- About this task: Check each line of the data, and copy those where "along" appears.

- Data excerpt:
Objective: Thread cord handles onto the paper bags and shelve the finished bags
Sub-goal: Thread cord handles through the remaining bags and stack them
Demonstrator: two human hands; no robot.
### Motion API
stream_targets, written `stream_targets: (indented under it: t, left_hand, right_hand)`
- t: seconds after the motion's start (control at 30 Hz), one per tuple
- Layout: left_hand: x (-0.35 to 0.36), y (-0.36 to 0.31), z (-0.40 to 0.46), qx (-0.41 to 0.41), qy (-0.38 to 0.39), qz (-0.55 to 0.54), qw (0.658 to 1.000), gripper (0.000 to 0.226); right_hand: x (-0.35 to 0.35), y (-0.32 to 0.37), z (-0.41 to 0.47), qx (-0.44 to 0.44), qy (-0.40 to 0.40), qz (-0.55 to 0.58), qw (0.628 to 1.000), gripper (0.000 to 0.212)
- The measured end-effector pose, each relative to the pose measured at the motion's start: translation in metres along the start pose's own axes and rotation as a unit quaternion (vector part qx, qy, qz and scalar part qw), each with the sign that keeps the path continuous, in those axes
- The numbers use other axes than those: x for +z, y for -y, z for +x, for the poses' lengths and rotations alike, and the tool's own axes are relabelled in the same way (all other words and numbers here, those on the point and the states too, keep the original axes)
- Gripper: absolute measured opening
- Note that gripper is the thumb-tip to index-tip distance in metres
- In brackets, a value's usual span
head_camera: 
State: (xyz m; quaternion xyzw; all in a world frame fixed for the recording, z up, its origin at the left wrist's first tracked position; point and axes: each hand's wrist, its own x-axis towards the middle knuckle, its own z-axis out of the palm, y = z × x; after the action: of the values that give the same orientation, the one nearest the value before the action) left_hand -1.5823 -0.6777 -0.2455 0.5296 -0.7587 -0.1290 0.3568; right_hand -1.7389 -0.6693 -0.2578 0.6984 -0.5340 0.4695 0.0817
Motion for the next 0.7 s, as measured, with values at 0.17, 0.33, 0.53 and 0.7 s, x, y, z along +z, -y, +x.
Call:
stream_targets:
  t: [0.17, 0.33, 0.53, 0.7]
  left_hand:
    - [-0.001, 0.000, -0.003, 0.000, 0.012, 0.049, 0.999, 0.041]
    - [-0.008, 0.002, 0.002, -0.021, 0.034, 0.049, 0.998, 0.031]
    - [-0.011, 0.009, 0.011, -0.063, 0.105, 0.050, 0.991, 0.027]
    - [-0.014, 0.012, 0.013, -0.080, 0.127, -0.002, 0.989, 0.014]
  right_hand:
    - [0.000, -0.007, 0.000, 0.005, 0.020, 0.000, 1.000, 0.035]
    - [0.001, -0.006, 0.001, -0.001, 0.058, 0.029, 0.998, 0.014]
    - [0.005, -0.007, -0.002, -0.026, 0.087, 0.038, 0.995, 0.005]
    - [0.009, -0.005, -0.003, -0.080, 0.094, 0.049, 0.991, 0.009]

- Problem solution:
- The measured end-effector pose, each relative to the pose measured at the motion's start: translation in metres along the start pose's own axes and rotation as a unit quaternion (vector part qx, qy, qz and scalar part qw), each with the sign that keeps the path continuous, in those axes
Motion for the next 0.7 s, as measured, with values at 0.17, 0.33, 0.53 and 0.7 s, x, y, z along +z, -y, +x.

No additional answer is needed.